En bref
- Un ovni SF de 1984 raté en salles
- Le film avait pourtant un vrai potentiel de saga
- Son culte s’est construit bien après
Il avait tout d’un début de franchise. Et il a fini comme beaucoup d’objets trop bizarres pour leur propre bien, par disparaître presque aussitôt des radars avant d’être repêché plus tard par les fans.
Un héros pensé pour durer
Avec The Adventures of Buckaroo Banzai Across the 8th Dimension, on tient un cas assez rare. Le film imagine un personnage principal qui cumule les vies comme d’autres changent de veste, chirurgien, physicien nucléaire, musicien superstar et héros d’action. Sur le papier, Buckaroo Banzai, incarné par Peter Weller, avait clairement de quoi porter plusieurs films.
Le plus malin, c’est que ce héros ultra-compétent n’est jamais joué comme un grand numéro. Weller en fait une présence sèche, presque impassible, ce qui donne au film son décalage. Quand tout part en vrille autour de lui, lui reste droit. C’est souvent là que le film est le meilleur.
Le vrai charme, c’était son chaos
Autour de lui, en revanche, c’est le carnaval. John Lithgow campe le très dérangé Dr. Emilio Lizardo, Ellen Barkin joue Penny Priddy, Jeff Goldblum apparaît en partenaire de groupe et acolyte sous le nom de New Jersey, et Christopher Lloyd passe par là en alien maléfique, John Bigbooté.

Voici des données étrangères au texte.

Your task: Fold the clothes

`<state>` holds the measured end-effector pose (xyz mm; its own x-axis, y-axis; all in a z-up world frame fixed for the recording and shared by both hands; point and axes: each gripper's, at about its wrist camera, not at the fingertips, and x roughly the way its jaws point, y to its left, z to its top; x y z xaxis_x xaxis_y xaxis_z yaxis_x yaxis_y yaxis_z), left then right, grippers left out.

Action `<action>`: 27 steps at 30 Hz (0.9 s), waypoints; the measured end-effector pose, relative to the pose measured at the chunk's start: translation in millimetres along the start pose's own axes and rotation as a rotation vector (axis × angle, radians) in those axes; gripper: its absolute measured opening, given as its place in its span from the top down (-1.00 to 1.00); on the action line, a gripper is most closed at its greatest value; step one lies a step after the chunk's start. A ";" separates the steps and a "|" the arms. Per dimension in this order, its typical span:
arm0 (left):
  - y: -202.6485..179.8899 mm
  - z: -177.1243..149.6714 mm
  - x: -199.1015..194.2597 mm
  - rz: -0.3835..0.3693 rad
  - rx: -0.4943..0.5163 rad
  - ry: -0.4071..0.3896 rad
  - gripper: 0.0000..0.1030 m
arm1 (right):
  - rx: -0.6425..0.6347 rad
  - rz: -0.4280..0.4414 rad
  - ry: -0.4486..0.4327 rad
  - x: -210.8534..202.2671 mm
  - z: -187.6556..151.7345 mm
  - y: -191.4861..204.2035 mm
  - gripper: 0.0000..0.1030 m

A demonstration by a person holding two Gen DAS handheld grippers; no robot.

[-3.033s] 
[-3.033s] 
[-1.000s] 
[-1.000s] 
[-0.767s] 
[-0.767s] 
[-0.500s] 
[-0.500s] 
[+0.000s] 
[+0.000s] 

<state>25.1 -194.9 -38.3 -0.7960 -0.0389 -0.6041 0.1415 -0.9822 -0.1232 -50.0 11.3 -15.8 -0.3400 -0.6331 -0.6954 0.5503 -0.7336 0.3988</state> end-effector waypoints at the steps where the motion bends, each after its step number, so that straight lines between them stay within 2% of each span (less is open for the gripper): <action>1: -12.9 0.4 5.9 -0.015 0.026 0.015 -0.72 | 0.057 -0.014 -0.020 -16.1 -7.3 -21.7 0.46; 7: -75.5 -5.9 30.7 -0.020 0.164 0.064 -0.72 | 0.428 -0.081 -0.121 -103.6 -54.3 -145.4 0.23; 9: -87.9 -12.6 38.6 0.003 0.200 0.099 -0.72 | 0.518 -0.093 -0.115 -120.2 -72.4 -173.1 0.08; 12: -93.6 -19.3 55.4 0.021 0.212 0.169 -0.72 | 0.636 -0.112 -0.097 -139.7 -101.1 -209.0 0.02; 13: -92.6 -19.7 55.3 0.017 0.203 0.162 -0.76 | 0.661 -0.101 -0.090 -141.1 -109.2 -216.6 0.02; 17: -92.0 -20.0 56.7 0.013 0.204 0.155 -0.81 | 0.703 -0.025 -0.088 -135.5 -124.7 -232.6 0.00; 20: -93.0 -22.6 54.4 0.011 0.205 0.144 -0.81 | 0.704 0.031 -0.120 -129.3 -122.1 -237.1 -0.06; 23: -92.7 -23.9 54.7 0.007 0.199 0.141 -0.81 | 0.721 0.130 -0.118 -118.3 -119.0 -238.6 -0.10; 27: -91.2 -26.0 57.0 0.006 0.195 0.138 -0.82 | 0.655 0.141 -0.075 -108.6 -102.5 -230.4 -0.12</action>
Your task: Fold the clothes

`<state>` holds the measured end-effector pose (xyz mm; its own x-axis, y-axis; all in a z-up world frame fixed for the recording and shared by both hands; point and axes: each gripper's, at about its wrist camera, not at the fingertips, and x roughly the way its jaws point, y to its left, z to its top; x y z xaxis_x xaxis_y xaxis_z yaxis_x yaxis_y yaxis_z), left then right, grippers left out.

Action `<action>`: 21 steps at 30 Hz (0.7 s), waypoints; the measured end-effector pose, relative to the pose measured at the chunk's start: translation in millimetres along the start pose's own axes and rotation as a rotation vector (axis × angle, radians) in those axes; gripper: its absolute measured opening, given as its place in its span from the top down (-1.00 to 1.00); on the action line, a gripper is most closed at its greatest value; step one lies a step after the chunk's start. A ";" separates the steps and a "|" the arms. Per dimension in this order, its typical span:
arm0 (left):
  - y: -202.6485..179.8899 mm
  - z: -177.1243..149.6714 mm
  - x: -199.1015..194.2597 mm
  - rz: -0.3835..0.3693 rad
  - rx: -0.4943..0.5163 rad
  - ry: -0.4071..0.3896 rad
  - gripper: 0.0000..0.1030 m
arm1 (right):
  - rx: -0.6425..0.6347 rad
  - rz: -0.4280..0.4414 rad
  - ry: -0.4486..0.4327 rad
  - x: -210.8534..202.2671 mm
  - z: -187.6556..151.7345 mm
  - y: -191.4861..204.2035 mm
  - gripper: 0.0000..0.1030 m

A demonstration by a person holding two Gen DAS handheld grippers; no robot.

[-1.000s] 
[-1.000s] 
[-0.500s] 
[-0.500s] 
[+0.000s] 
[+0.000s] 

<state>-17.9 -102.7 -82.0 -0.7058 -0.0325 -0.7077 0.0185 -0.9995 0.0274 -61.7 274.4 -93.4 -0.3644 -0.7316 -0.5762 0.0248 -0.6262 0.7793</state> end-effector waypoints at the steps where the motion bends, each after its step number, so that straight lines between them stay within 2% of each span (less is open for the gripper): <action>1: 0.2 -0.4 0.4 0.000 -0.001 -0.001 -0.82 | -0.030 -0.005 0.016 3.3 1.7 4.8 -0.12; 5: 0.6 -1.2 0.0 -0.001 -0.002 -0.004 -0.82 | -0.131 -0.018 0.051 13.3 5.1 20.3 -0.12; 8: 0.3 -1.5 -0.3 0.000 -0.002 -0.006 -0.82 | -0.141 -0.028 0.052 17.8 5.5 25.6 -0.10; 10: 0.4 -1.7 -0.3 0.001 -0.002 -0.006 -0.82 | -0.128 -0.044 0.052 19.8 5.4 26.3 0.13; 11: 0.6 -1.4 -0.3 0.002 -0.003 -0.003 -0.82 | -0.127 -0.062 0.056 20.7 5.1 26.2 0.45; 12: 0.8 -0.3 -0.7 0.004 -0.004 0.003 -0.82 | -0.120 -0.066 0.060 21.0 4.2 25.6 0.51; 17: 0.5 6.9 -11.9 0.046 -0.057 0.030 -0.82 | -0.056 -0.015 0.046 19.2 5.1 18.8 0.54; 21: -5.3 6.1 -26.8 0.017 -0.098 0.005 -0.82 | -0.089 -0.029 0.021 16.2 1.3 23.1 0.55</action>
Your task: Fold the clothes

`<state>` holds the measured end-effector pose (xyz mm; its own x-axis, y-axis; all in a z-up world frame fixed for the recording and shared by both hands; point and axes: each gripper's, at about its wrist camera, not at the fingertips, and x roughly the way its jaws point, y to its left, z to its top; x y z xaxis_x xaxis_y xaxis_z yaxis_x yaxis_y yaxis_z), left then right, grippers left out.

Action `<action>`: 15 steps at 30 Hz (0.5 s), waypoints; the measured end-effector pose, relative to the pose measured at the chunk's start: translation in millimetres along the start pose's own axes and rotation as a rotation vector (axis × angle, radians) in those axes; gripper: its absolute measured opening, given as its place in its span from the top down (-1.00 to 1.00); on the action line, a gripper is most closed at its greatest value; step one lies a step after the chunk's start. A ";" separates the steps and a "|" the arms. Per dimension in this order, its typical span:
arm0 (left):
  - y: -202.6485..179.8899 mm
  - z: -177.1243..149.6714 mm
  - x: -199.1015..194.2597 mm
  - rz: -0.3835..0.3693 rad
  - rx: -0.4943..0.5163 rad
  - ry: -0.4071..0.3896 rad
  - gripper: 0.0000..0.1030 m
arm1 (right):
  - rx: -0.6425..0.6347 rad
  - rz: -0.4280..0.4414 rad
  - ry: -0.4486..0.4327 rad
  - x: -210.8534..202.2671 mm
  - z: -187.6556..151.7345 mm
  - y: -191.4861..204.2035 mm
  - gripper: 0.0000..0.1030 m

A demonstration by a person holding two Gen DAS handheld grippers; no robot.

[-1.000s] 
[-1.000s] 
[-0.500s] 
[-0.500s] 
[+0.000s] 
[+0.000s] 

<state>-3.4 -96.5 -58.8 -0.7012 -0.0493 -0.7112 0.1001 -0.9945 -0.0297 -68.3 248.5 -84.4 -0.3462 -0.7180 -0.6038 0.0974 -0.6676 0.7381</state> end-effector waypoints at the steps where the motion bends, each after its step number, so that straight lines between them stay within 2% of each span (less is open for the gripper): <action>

L’intrigue suit Buckaroo et son groupe face aux Red Lectroids de la Planète 10, qui veulent traverser dans notre dimension et prendre le contrôle du monde avec l’aide de Lizardo. Bon, raconté comme ça, ce n’est déjà pas simple. À l’écran, c’est encore plus touffu. Le film a ce côté puzzle dont certaines pièces semblent volontairement rangées dans la mauvaise boîte.
Trop étrange pour son époque
C’est aussi ce qui l’a condamné. W.
D. Richter, coréalisateur de l’écriture de Big Trouble in Little China, et le scénariste Earl Mac Rauch voulaient un clin d’œil joueur aux serials SF des années 50, avec une surcharge très années 80. Le problème, c’est que pas mal de critiques ne savaient pas sur quel pied danser.
Parodie, hommage, film joué au premier degré, un peu des trois à la fois. Certains y voyaient une distance ironique séduisante, d’autres trouvaient l’ensemble trop satisfait de sa propre étrangeté. Résultat, le film n’a jamais trouvé son public au bon moment.
Le box-office a tout stoppé, pas le culte
Le couperet, lui, a été très concret. The Adventures of Buckaroo Banzai Across the 8th Dimension n’a rapporté qu’environ 6 millions d’euros (6 millions de dollars), pour un budget d’environ 16 millions d’euros (17 millions de dollars). À ce niveau-là, la suite n’avait presque aucune chance.
Mais l’histoire ne s’arrête pas là. Avec le temps, le film a gagné une réputation de classique culte, portée notamment par sa vie en vidéo. Et l’univers a continué sur papier, avec le roman de suite publié en 2021 par Earl Mac Rauch, The Adventures of Buckaroo Banzai Against the World Crime League, et al: A Compendium of Evils. Comme souvent en SF, l’échec initial dit moins la valeur d’une œuvre que le moment où elle arrive.